From Jennifer Rymer:
“It has been a true opportunity to get to work with Magnus from start to near finish on a large multi-site registry over the past two years. Magnus is extremely talented in collaborating with and building relationships with industry partners and external collaborators. He taught me so much about how to develop relationships with collaborators and run a registry, even when we were faced with challenges during COVID. His network runs deep, and always amazed me how he was able to stay in touch with colleagues and collaborators from projects years prior. I have valued his mentorship and appreciate that I had the privilege to work with someone who has done so much in CV research and for Duke. He has been an advocate for me from the beginning, and I know will continue to be a mentor even while at Amgen.”
From Mike Sketch:
“Magnus and I began our cardiology fellowship at Duke the same year, and it has truly been an honor to be his friend and colleague over the past 35 years. He has truly excelled in every aspect of his career and is so committed to our academic mission. He is so supportive of young faculty and wants to see others prosper and grow. He is always thinking outside the box and asking novel questions. Through his example, he has taught so many faculty and fellows how to think creatively. He is very highly respected both inside and outside of Duke. He has developed so many amazing relationships with external partners. He loves patient care, and his patients adore him. Finally, he beams with pride whenever he talks about his family, Elspeth and his three kids.

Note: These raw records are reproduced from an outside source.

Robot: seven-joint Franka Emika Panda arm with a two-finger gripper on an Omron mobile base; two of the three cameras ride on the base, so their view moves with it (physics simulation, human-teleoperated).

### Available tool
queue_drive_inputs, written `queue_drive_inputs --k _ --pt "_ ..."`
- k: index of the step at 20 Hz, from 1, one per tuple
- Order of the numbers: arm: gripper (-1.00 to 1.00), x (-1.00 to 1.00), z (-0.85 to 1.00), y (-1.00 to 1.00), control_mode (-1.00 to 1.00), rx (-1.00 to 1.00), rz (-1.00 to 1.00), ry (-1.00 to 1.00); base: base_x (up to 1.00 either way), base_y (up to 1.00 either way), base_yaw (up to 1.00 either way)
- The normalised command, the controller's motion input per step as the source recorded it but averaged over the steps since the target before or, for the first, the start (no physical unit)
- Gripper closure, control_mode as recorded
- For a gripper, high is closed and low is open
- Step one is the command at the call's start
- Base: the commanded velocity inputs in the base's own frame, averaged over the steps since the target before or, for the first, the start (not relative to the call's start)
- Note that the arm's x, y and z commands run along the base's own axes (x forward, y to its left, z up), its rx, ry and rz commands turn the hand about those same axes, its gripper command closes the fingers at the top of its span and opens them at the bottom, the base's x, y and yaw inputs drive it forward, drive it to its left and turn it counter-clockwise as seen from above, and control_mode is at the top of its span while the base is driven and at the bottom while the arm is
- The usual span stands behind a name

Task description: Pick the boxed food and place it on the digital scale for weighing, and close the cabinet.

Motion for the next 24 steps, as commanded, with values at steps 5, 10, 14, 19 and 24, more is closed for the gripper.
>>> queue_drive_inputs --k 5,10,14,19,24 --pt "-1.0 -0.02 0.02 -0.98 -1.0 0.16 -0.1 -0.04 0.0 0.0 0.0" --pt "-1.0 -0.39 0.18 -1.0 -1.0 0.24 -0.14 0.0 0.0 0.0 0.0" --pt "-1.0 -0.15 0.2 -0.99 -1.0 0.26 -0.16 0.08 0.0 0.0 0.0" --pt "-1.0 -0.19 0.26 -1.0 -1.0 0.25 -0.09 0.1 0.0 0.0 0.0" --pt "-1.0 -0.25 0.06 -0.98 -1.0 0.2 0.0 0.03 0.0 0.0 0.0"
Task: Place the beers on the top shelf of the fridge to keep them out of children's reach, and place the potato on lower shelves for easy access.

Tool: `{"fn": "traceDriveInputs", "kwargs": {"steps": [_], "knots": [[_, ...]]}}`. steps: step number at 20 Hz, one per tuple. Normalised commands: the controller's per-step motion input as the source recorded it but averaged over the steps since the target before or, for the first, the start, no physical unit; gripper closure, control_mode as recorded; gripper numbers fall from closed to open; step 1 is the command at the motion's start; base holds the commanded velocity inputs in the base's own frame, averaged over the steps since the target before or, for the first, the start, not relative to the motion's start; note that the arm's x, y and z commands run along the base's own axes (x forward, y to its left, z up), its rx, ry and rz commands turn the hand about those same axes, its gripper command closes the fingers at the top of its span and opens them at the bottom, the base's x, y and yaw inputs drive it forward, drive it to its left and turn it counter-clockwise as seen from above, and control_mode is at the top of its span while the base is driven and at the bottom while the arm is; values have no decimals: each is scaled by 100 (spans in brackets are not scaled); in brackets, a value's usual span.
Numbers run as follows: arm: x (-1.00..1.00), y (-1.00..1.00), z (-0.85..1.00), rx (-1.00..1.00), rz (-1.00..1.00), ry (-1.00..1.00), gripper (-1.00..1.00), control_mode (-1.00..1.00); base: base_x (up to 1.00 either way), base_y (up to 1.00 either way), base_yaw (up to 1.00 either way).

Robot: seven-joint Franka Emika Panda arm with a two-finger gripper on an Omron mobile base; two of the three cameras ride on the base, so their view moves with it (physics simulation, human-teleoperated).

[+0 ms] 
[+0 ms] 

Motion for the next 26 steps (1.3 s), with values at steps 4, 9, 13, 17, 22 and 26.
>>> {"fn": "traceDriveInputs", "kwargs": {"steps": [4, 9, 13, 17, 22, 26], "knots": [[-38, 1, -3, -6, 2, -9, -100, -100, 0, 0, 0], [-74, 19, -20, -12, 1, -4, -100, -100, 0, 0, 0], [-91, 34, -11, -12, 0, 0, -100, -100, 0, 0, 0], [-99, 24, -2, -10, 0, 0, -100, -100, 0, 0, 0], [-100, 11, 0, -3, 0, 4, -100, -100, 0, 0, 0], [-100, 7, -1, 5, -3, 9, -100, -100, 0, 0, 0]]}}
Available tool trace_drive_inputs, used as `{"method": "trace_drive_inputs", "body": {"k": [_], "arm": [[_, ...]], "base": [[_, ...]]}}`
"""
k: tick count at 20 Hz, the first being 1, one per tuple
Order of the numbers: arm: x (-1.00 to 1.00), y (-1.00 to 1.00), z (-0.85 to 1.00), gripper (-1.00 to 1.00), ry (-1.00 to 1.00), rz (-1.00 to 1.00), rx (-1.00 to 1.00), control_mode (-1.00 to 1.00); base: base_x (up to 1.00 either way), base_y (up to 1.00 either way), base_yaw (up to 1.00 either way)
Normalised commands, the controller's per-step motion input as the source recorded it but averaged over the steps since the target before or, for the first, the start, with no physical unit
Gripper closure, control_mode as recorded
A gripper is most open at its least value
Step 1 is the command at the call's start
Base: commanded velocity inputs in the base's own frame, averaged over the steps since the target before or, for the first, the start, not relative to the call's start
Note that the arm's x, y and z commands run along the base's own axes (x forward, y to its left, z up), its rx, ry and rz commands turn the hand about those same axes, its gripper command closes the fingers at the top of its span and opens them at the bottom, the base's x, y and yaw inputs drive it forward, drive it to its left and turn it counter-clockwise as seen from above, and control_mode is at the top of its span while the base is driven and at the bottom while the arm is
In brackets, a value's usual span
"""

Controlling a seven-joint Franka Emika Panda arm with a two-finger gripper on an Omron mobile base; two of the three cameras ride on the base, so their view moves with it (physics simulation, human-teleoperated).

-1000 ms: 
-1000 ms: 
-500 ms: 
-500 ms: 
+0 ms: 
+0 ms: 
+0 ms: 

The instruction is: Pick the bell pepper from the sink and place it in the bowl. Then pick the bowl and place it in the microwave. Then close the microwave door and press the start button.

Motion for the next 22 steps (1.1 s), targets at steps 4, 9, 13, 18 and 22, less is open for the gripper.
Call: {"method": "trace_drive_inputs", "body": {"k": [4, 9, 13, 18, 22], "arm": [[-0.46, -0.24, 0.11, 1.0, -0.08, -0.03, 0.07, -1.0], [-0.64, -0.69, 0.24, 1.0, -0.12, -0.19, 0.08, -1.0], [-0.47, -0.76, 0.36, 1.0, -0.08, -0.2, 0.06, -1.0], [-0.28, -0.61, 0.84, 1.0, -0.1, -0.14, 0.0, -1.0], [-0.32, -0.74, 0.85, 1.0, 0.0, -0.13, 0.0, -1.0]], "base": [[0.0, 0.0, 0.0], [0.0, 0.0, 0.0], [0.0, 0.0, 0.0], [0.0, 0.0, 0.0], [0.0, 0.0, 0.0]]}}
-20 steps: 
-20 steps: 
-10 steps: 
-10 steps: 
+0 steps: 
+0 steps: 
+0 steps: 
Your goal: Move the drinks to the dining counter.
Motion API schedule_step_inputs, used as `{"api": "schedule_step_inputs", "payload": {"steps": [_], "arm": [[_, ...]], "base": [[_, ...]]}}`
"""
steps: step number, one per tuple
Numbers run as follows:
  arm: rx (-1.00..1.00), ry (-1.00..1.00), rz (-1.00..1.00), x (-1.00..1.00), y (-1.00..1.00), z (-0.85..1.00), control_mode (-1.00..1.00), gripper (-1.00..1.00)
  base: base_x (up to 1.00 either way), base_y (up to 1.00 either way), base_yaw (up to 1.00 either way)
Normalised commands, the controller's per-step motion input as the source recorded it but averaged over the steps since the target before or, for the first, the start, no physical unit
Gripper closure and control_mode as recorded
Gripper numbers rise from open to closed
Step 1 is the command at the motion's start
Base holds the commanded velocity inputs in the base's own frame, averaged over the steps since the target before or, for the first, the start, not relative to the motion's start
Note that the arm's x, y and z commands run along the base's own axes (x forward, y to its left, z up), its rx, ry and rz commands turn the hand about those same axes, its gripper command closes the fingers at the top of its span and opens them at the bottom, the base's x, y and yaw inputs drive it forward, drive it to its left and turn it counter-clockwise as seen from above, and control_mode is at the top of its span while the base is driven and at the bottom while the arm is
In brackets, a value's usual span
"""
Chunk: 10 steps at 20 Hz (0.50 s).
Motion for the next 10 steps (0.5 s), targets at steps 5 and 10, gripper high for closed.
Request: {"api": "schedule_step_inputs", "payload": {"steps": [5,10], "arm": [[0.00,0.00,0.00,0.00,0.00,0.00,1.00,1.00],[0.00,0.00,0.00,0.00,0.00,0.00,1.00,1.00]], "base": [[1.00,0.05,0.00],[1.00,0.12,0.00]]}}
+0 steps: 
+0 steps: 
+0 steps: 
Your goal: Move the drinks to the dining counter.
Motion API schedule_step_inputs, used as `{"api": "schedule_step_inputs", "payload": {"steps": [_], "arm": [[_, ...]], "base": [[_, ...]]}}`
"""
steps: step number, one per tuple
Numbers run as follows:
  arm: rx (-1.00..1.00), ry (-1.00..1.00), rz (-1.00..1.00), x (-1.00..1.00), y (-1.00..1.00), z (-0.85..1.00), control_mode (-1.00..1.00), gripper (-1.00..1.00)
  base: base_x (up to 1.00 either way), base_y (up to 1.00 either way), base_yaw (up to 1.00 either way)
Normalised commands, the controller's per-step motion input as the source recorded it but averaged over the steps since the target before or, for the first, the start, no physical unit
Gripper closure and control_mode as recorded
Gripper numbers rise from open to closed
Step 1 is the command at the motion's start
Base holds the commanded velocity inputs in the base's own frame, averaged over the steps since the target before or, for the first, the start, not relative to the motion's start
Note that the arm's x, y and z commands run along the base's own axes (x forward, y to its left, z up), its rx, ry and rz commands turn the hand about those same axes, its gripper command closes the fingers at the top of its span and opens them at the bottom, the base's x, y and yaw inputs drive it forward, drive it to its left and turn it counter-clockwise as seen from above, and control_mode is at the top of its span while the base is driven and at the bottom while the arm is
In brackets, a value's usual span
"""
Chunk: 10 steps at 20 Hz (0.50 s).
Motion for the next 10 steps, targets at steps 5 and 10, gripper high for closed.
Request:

Magnus, you will be so missed!”
From Tracy Wang:
“Magnus’ career has changed so much for so many of us in medicine. One characteristic of his career I’ve always admired is that he’s not afraid to tackle the tough questions when they need to be answered. He just won’t take “no” for an answer, and many a time, has called up company CEOs to convince them to do the right thing scientifically. Another aspect I and many other others have enjoyed is his sincere interest and support of early careers. I don’t think there’s a recently Duke-trained interventional fellow out there who’s not received an invitation to write a paper with Magnus. He is a tireless advocate for his mentees, and a fervid supporter of supporter of women in cardiology. Magnus, we wish you all the best in the next phase of your career. Don’t forget us at Duke!”
From Chris Granger:
“As a fellow starting in 1989, I met Magnus as a bright, savvy, well spoken (and the accent helped as well), and personable fellow from Ireland who had worked with the Oxford University team — at the time, the most successful clinical trial group in the world. Moreover, Magnus was engaging and entertaining and fun. Life was richer when working with Magnus, as a member of a steering committee or on call for the clinical service. I, like many of us, was in awe and wanted to work with him and be with him. In fact, Magnus and I began to share a room at the major cardiology conferences as fellows because we could not afford to have our own rooms, and then kept doing it throughout our careers because we enjoyed it so much as friends as well as a way to keep up with what was going on at the meetings. He grew into one of the most successful and influential researchers and clinicians in the history of Duke cardiology. He has been recognized several times as one the most highly-cited researchers in all of Duke. He has led many important clinical trials. He served on FDA advisory panels. He was an important bridge between U.S. and European cardiology, being one the few people to serve on clinical practice guideline committees (including in leadership positions) on both sides of the Atlantic. Duke has been very fortunate to have Magnus who has been a terrific ambassador for Duke around the world. He is personal friends not only with those of us at Duke and those that he has trained, but also with many of the leaders of cardiology around the world. Like so many trained in the British Isles, Magnus is a world-class clinician and his patients love him. In short, Magnus has been a giant in his years working in the Heart Center. He has been a loyal, dedicated, beloved member of the Duke team. He will always be an important part of the Duke cardiology family.”
From Blue Dean:
“I did not have a chance to meet Magnus in person when I interviewed at Duke. Instead, he and I spoke by phone and I still remember our conversation. He didn’t ask about my experience; he asked about my children, my husband, and what we enjoyed doing as a family. He talked about the local community, Duke as a place to work, and what set the Duke Heart Center apart from peer institutions.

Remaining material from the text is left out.